__Your objective__
Transcribe exactly everything in the data below from the line containing "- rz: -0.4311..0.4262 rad" down to the line containing "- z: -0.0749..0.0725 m", both lines included and nothing further.

Data extract Start Marker

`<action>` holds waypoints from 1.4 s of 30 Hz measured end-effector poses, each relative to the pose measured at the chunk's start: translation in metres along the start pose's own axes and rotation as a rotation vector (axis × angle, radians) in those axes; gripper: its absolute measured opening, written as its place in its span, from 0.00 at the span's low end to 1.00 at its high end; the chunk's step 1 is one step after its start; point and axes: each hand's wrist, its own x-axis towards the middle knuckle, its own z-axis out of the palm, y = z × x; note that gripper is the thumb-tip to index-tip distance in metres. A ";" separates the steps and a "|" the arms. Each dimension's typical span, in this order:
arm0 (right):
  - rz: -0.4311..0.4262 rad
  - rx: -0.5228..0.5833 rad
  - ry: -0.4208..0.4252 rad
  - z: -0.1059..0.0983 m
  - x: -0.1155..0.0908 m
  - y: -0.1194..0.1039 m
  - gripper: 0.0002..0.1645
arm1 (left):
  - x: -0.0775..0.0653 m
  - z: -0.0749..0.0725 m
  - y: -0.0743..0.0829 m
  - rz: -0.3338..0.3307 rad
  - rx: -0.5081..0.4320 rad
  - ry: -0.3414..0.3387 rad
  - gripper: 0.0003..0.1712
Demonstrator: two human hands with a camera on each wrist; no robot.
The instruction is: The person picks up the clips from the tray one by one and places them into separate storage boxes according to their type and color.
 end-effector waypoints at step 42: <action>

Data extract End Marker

__Response box__
  - rz: -0.4311..0.4262 rad
  - rx: -0.5228..0.5833 rad
  - ry: -0.4208..0.4252 rad
  - z: -0.1059..0.0983 m
  - x: -0.1155..0.0908 m
  - y: -0.1194..0.1039 m
  - gripper: 0.0002..0.1645
arm1 (left):
  - x: -0.0775..0.0653 m
  - z: -0.0749..0.0725 m

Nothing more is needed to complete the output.